*Stored items:*

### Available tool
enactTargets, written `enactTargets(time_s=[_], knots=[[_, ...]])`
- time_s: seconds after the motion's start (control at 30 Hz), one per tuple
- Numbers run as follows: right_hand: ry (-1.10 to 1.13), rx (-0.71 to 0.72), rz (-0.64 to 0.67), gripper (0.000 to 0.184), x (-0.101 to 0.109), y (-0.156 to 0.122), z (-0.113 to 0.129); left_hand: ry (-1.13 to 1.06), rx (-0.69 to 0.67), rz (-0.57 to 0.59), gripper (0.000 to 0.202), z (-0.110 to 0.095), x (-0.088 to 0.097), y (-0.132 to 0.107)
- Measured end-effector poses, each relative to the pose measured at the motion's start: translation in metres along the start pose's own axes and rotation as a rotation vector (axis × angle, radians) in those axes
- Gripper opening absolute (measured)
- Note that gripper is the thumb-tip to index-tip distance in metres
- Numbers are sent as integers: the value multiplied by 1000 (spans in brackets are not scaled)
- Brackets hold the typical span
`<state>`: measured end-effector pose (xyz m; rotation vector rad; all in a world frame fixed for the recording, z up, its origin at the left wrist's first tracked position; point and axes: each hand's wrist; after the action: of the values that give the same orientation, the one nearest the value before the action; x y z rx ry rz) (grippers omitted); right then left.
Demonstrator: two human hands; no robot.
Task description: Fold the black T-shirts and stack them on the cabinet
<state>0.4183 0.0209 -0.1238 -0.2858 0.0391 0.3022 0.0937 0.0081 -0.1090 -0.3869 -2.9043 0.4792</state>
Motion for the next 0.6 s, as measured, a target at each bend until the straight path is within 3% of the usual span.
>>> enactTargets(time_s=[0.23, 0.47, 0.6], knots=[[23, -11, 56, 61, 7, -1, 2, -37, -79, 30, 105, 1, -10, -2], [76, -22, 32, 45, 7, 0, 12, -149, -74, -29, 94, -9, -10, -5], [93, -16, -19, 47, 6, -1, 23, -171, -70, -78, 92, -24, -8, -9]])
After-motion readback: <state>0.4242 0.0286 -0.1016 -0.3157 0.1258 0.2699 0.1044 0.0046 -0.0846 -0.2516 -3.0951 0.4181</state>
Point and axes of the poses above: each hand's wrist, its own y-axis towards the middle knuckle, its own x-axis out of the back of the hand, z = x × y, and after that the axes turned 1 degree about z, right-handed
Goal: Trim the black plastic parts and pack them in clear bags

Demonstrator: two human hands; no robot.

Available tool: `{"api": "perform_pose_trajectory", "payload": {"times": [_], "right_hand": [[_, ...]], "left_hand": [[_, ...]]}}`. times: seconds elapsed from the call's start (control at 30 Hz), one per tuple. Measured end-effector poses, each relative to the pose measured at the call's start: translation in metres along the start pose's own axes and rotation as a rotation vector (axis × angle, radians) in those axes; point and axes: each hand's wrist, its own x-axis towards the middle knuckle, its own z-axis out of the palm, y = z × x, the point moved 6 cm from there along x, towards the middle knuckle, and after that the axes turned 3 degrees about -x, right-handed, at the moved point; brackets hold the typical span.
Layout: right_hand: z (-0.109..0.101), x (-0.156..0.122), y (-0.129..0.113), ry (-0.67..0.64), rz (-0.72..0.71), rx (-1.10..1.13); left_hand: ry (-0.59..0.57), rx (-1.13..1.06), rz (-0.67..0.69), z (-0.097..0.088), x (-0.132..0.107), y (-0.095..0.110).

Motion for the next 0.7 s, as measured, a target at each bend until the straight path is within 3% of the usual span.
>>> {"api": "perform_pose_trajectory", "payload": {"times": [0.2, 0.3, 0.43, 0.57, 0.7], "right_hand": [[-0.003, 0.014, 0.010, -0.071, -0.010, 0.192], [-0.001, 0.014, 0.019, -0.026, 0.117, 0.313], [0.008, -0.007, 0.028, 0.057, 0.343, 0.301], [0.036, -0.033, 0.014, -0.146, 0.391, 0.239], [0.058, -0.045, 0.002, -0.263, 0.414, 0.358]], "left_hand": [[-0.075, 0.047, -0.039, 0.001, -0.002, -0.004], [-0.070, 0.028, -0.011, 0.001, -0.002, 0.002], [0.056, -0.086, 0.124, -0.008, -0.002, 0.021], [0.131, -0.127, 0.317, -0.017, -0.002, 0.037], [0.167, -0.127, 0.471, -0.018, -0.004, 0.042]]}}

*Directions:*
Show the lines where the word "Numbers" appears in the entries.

*Result of the task:*
- Numbers run as follows: right_hand: ry (-1.10 to 1.13), rx (-0.71 to 0.72), rz (-0.64 to 0.67), gripper (0.000 to 0.184), x (-0.101 to 0.109), y (-0.156 to 0.122), z (-0.113 to 0.129); left_hand: ry (-1.13 to 1.06), rx (-0.69 to 0.67), rz (-0.57 to 0.59), gripper (0.000 to 0.202), z (-0.110 to 0.095), x (-0.088 to 0.097), y (-0.132 to 0.107)
- Numbers are sent as integers: the value multiplied by 1000 (spans in brackets are not scaled)

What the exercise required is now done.